Claiming they had not received pay in three months, about 30 Cambodian staff members from the translation section announced their strike just before the court was to hear testimony from a foreign expert, postponing the proceedings indefinitely, according to tribunal spokesman Neth Pheaktra.

He said the giving of testimony scheduled for this week and next week will wait until the pay dispute was resolved.

Pheaktra said that countries funding the tribunal had not contributed on time. The UN pays the salaries of foreign workers; Cambodian employees are paid by the government. The translators are essential staff as the hearings use English, French and Cambodian.

"I appeal to the donor countries to help resolve the issue by providing more funds to the national side of the court," Pheaktra said.

Pheaktra said that about $9.3 million (7 million euros) was needed for salaries and daily operating costs to fund the tribunal's Cambodian component through 2013. From 2006 to 2011, the tribunal spent $141.1 million.

The total, when the tribunal concludes its work later this year, is estimated to be about $230 million, though Pheaktra said that there was the potential for shortfalls. The budgets for international staffers, adequate for now, could dry up by the middle of this year, he added.

Japan has committed nearly $80 million to the trial so far. France, Germany and Britain are also major contributors.

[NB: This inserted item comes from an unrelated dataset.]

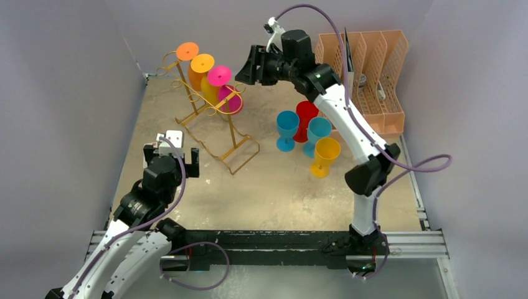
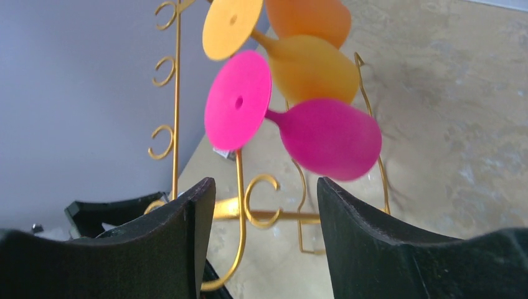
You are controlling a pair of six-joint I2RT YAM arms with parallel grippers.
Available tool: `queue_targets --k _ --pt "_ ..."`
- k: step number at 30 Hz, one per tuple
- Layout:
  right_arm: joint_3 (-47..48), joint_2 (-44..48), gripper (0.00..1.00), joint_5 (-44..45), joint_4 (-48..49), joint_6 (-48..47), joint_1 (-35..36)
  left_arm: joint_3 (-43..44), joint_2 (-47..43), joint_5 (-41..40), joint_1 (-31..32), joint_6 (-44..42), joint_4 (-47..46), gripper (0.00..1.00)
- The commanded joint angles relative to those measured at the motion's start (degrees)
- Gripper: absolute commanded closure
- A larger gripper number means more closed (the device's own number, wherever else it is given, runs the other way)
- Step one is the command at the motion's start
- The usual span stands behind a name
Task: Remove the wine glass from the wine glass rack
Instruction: Pick up the wine glass from the wine rack.
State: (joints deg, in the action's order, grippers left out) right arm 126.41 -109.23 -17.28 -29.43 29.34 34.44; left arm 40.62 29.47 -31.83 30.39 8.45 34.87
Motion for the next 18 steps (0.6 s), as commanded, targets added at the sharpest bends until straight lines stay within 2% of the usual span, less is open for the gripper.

The tribunal was formed in 2006 to examine claims of atrocities committed by the Khmer Rouge during its four years in power in the 1970s, when an estimated 1.7 million Cambodians died from forced labor, starvation, medical neglect and execution.

Only chief jailer convicted

Three leaders have stood trial since 2011, charged with crimes against humanity and genocide: Khieu Samphan, the 81-year-old former head of state; Nuon Chea, the group's 86-year-old chief ideologist; and Ieng Sary, 87, the former foreign minister, who was hospitalized on Monday.

"He vomited every time he was given food," his lawyer, Ang Udom, told the news agency AFP. "He is very weak now."

Former Social Affairs minister Ieng Thirith was deemed mentally unfit and set free.

Only the chief jailer, Kaing Guek Eav, has been convicted by the tribunal so far. He is serving a life sentence.

Officials have sought to prosecute other former Khmer Rouge leaders, but Prime Minister Hun Sen, who has led Cambodia since 1985, has ruled out any more trials.

Many in Cambodia's government, including Hun, are former Khmer Rouge officials. The Swiss judge Laurent Kasper-Ansermet resigned last March, claiming official interference into his efforts to investigate suspects.